Mechdyne, best known as a retailer of CAVEs, also offer 3D visualization services. While supporting any viewing systems, they of course recommend CAVEs for their high level of sociability. Among their service offerings are systems for interacting with medical imaging, such as MRIs and CT Scans, in large scale, collaborative environments. These systems, typically large walls, domes, or CAVES, enable medical teams to work together, interacting in a natural way, pointing and gesturing as they would in a traditional conference room. The big difference, and I do mean big, is the ability to see a patient’s anatomy hundreds of times larger than life,. This makes it possible to see tiny details, and enables understanding of pathologies that are difficult to see at real-life scale. Surgical teams plan procedures in these environments, and save time and reduce risk be being able to evaluate their plans visually, from any angle, including from inside organs.
The Bottom Line
While there are some very good applications of xR for data visualization, the best is yet to come. The serious companies, such as Mechdyne, 3Data, and Schlumberger, are offering proven solutions with real ROI to customers in selected industries. If your company is in one of those industries, you’re in luck. You can start using immersive tech to gain insights today.

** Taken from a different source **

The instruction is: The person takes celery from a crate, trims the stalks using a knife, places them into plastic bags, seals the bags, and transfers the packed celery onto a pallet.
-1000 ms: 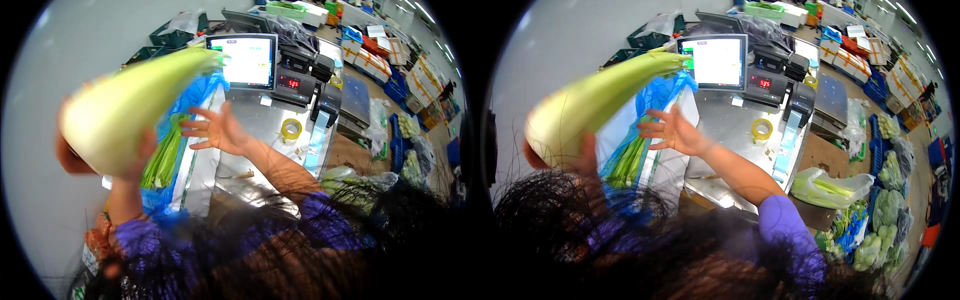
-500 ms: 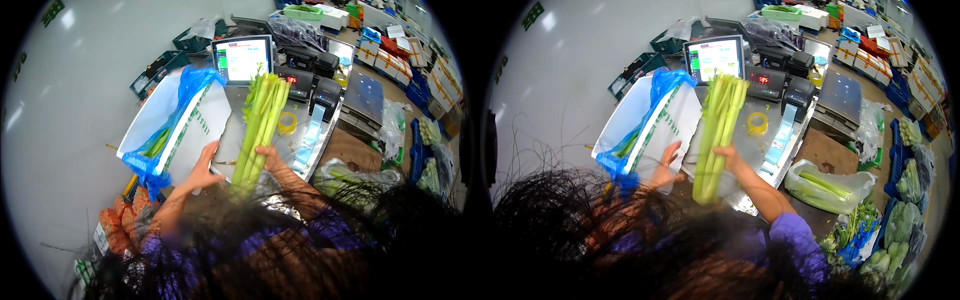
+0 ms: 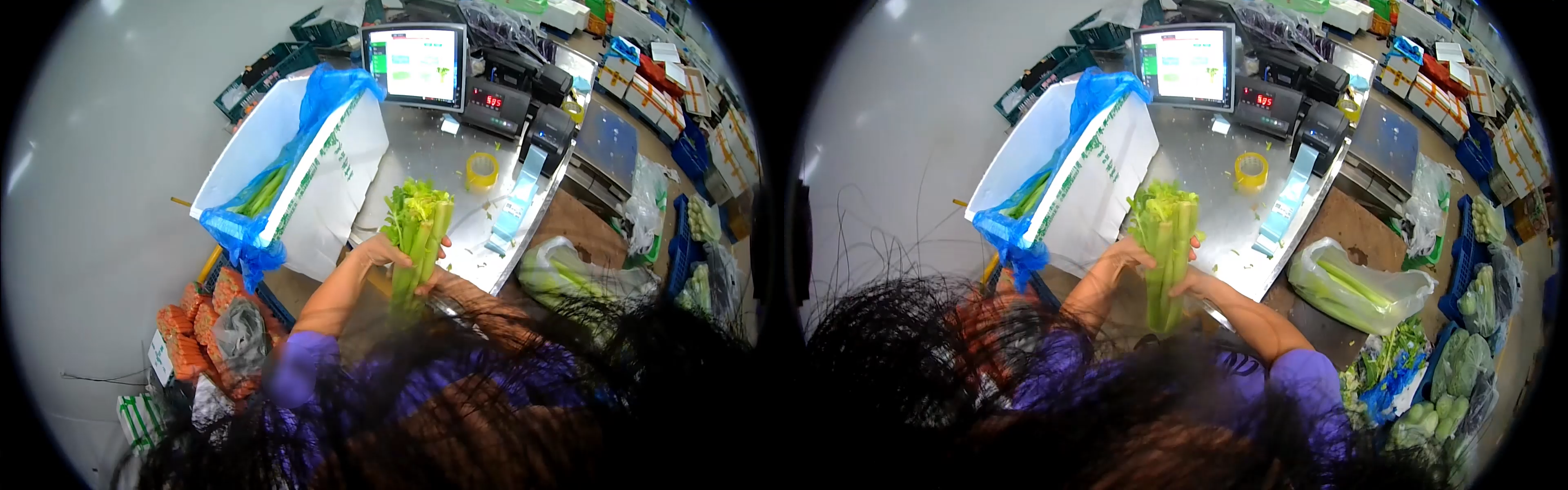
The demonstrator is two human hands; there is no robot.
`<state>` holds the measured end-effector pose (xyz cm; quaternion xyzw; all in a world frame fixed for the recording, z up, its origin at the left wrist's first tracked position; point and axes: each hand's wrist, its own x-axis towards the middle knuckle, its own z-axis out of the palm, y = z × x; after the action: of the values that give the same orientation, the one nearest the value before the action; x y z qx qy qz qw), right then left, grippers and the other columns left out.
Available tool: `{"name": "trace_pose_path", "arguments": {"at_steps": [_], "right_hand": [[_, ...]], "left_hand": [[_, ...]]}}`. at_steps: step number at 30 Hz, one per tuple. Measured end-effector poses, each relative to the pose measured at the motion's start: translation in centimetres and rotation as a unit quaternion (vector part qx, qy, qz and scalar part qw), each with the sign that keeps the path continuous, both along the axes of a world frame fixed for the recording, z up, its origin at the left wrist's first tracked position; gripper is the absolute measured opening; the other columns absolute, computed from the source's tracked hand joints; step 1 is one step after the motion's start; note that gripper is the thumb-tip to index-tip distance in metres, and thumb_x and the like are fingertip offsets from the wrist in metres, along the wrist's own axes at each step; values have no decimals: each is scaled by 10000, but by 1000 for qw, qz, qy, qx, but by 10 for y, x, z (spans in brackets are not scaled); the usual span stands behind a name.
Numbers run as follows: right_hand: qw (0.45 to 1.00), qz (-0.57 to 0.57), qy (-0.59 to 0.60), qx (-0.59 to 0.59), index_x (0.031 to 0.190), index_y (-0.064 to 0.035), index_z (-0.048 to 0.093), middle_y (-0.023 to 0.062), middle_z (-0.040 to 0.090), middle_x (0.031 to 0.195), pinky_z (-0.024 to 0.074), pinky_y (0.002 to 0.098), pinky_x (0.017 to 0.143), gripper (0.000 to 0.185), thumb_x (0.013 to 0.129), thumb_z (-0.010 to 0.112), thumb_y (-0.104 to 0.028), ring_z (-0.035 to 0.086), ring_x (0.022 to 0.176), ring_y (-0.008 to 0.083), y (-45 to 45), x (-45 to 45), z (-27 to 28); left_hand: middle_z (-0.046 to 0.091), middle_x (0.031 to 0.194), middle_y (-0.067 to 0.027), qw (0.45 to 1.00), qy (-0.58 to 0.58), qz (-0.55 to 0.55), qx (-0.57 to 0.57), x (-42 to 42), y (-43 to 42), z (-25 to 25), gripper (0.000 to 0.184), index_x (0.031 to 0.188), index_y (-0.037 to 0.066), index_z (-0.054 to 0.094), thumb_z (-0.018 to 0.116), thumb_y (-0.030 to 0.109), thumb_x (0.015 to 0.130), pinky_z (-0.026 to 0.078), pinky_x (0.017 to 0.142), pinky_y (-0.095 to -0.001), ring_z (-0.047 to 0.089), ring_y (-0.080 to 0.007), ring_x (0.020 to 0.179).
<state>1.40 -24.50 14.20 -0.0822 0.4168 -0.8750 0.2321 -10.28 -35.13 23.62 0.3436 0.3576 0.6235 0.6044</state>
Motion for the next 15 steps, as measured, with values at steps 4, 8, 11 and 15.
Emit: {"name": "trace_pose_path", "arguments": {"at_steps": [4,8,11,15], "right_hand": [[995,67,-21,73,1224,-25,447,86,564,1065,456,322,816,595,671,661,-59,548,963,200,-6,-16,1],[980,113,-57,154,1227,-27,445,84,566,1061,456,323,810,592,674,656,-45,548,959,196,-4,-42,-19],[978,20,-99,181,1194,-28,469,77,582,1005,459,322,778,506,711,620,-49,549,928,178,9,-80,-72],[847,-278,-130,433,1095,-42,545,99,605,970,468,330,758,368,736,606,-100,582,868,227,10,-136,-149]], "left_hand": [[509,1176,-132,997,-21,80,-8,-6,-35,-23,739,1256,10,408,776,92,621,442,913,-375,530,-231,1067],[536,1135,-96,990,11,135,-28,-9,-71,-28,674,1204,24,470,784,97,612,448,887,-353,535,-197,1037],[506,1199,-131,988,61,134,-41,-20,-97,-55,800,1314,25,349,752,20,622,427,932,-367,502,-231,1117],[528,1182,-102,969,114,186,-114,-33,-129,-100,723,1275,31,409,744,21,635,419,937,-357,504,-215,1115]]}}
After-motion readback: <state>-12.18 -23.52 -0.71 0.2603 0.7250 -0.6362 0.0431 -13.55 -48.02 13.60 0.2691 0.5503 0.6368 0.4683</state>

However, we do not find any practical, general-purpose applications for immersive data viz. What we do find are a lot of speculative articles and several childish demos made by people who seem to have no idea of how businesses actually use data for decision support. To us, that looks like a major opportunity.
It is also a major challenge. What is missing is the immersive equivalent of the charts feature in Excel. It appears that no one has yet developed a standard set of immersive “charts” that can accept user data and turn out useful visualizations. Think about how those charts in Excel are used. When done well, they make numerical data easy to grasp. A well-designed chart makes a page of obscure numbers into information —a useful interpretation of the data in which insights can be found. Immersive presentation of 3D charts should offer additional opportunities to understand data and the links and dependencies found in it. They also need to be as easy to use as the charts in Excel.

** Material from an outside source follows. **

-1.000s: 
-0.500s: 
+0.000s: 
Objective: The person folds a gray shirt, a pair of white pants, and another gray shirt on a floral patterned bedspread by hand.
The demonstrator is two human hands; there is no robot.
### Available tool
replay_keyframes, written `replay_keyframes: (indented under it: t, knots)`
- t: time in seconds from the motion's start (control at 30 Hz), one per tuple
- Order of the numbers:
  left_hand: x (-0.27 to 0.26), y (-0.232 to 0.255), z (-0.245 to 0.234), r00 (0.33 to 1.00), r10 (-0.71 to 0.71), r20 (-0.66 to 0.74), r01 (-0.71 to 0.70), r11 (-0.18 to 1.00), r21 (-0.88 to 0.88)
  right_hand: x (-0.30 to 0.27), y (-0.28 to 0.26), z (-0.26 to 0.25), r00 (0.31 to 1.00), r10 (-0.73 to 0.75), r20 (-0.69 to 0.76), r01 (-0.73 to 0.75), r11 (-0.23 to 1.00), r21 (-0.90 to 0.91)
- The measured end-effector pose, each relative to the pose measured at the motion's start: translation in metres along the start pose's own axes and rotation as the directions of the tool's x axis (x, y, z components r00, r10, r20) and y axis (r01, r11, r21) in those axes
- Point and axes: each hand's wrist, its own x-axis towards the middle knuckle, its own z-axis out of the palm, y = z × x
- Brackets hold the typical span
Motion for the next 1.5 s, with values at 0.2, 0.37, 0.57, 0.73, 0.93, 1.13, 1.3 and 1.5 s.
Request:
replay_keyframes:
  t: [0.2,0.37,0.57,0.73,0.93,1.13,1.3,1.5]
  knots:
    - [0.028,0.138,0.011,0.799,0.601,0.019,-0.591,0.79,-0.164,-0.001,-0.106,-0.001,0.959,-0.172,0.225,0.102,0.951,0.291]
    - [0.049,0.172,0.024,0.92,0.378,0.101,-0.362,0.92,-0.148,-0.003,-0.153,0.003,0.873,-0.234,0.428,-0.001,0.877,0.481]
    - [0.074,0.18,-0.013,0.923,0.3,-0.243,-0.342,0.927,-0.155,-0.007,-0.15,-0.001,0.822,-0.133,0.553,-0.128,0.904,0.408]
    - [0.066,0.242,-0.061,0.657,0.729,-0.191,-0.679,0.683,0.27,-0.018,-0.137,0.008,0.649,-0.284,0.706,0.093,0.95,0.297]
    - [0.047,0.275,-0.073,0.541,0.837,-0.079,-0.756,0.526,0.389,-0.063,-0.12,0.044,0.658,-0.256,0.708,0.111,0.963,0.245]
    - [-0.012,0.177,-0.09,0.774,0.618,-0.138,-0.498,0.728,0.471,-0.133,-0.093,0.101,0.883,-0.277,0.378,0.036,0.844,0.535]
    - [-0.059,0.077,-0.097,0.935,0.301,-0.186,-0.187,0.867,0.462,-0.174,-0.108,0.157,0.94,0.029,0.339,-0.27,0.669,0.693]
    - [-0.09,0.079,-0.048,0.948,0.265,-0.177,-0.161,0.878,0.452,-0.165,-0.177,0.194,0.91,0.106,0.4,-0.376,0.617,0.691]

What is missing is someone like Edward Tufte to tell us what works and what does not in the representation of data in interactive, 3D formats. Just as it took the developers of Excel (and Tableau and other charting programs) some time to arrive at consensus on the best practices in design and presentation of data in 2D charts, it will take time for 3D data visualizers to agree on formats and methods for creating interactive, immersive visualizations of big data sets.
We have no doubt that this consensus is on the horizon. I know that the ACM SIGCHI (Special Interest Group-Computer Human Interface), and many other organizations include people working on this very problem. Those academic scientists need to huddle with business leaders in order to understand the types of data on which business decisions are based. And the gamers who seem to be running many visualization companies today need to apply their obvious talents to address those needs. Whoever brings a reliable product, one that is easy to use, can connect to multiple data sources, and provides immersive displays that make it easier to understand the data, and act on it, will not only make their fortune, but will also be doing a great service to business leaders.